Problem description - Type out every line of the data again, exactly.

Segment Start: The data

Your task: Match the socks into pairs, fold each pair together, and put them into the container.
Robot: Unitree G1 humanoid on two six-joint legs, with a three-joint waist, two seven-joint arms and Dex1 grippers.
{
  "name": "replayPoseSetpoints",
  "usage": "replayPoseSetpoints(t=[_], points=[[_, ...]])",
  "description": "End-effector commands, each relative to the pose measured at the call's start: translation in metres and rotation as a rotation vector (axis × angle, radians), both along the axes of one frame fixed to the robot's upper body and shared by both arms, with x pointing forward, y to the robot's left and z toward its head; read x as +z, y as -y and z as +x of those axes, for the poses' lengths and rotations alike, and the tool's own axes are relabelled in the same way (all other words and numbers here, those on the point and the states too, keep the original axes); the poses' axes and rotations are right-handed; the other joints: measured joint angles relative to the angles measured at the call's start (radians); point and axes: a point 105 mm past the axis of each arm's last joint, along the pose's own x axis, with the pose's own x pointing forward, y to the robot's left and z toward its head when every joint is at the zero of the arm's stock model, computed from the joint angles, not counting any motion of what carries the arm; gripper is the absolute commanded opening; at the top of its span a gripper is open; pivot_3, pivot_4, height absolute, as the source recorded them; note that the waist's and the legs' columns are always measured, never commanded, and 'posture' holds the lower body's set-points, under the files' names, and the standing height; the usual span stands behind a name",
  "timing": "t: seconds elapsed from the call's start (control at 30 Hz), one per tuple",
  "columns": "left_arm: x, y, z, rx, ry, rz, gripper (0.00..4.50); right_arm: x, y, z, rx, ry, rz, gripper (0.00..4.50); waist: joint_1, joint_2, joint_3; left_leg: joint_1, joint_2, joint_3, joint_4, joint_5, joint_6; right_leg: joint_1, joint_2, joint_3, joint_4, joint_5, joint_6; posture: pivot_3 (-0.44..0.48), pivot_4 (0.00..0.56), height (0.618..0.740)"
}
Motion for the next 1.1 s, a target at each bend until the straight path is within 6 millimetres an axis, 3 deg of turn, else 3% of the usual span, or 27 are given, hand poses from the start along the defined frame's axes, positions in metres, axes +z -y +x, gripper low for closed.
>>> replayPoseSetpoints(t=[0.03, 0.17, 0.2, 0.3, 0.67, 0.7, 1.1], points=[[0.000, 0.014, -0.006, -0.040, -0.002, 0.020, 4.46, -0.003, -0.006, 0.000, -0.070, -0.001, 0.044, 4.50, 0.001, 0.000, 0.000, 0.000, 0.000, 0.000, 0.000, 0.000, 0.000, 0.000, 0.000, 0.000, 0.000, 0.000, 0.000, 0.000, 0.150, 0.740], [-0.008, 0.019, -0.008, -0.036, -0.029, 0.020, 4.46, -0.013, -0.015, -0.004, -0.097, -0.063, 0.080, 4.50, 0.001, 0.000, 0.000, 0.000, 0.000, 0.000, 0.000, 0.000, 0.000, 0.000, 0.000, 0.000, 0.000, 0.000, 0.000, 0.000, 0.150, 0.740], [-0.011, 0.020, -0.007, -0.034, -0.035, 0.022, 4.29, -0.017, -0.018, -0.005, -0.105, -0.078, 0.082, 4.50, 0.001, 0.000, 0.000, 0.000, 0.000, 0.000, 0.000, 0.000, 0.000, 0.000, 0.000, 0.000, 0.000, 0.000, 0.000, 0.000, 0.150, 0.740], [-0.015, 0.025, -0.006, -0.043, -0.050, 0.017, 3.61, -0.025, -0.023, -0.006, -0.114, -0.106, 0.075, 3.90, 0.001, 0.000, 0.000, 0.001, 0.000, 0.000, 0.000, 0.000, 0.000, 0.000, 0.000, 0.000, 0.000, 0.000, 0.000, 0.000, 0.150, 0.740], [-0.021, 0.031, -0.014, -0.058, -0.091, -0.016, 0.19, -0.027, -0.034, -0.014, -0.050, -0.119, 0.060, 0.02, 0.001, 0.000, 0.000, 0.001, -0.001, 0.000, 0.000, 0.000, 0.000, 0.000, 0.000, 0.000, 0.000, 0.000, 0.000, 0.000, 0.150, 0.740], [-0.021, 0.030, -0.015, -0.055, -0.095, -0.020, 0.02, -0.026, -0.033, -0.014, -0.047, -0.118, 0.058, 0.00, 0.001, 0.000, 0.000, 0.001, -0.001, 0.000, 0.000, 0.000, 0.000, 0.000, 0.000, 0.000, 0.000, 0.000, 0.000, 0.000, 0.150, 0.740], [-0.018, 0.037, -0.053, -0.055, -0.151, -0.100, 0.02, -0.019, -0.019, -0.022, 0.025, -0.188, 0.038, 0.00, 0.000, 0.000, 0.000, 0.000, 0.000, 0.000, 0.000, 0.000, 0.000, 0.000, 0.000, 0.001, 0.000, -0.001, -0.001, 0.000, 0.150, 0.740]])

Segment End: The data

Answer box -
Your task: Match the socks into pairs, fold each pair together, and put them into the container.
Robot: Unitree G1 humanoid on two six-joint legs, with a three-joint waist, two seven-joint arms and Dex1 grippers.
{
  "name": "replayPoseSetpoints",
  "usage": "replayPoseSetpoints(t=[_], points=[[_, ...]])",
  "description": "End-effector commands, each relative to the pose measured at the call's start: translation in metres and rotation as a rotation vector (axis × angle, radians), both along the axes of one frame fixed to the robot's upper body and shared by both arms, with x pointing forward, y to the robot's left and z toward its head; read x as +z, y as -y and z as +x of those axes, for the poses' lengths and rotations alike, and the tool's own axes are relabelled in the same way (all other words and numbers here, those on the point and the states too, keep the original axes); the poses' axes and rotations are right-handed; the other joints: measured joint angles relative to the angles measured at the call's start (radians); point and axes: a point 105 mm past the axis of each arm's last joint, along the pose's own x axis, with the pose's own x pointing forward, y to the robot's left and z toward its head when every joint is at the zero of the arm's stock model, computed from the joint angles, not counting any motion of what carries the arm; gripper is the absolute commanded opening; at the top of its span a gripper is open; pivot_3, pivot_4, height absolute, as the source recorded them; note that the waist's and the legs' columns are always measured, never commanded, and 'posture' holds the lower body's set-points, under the files' names, and the standing height; the usual span stands behind a name",
  "timing": "t: seconds elapsed from the call's start (control at 30 Hz), one per tuple",
  "columns": "left_arm: x, y, z, rx, ry, rz, gripper (0.00..4.50); right_arm: x, y, z, rx, ry, rz, gripper (0.00..4.50); waist: joint_1, joint_2, joint_3; left_leg: joint_1, joint_2, joint_3, joint_4, joint_5, joint_6; right_leg: joint_1, joint_2, joint_3, joint_4, joint_5, joint_6; posture: pivot_3 (-0.44..0.48), pivot_4 (0.00..0.56), height (0.618..0.740)"
}
Motion for the next 1.1 s, a target at each bend until the straight path is within 6 millimetres an axis, 3 deg of turn, else 3% of the usual span, or 27 are given, hand poses from the start along the defined frame's axes, positions in metres, axes +z -y +x, gripper low for closed.
>>> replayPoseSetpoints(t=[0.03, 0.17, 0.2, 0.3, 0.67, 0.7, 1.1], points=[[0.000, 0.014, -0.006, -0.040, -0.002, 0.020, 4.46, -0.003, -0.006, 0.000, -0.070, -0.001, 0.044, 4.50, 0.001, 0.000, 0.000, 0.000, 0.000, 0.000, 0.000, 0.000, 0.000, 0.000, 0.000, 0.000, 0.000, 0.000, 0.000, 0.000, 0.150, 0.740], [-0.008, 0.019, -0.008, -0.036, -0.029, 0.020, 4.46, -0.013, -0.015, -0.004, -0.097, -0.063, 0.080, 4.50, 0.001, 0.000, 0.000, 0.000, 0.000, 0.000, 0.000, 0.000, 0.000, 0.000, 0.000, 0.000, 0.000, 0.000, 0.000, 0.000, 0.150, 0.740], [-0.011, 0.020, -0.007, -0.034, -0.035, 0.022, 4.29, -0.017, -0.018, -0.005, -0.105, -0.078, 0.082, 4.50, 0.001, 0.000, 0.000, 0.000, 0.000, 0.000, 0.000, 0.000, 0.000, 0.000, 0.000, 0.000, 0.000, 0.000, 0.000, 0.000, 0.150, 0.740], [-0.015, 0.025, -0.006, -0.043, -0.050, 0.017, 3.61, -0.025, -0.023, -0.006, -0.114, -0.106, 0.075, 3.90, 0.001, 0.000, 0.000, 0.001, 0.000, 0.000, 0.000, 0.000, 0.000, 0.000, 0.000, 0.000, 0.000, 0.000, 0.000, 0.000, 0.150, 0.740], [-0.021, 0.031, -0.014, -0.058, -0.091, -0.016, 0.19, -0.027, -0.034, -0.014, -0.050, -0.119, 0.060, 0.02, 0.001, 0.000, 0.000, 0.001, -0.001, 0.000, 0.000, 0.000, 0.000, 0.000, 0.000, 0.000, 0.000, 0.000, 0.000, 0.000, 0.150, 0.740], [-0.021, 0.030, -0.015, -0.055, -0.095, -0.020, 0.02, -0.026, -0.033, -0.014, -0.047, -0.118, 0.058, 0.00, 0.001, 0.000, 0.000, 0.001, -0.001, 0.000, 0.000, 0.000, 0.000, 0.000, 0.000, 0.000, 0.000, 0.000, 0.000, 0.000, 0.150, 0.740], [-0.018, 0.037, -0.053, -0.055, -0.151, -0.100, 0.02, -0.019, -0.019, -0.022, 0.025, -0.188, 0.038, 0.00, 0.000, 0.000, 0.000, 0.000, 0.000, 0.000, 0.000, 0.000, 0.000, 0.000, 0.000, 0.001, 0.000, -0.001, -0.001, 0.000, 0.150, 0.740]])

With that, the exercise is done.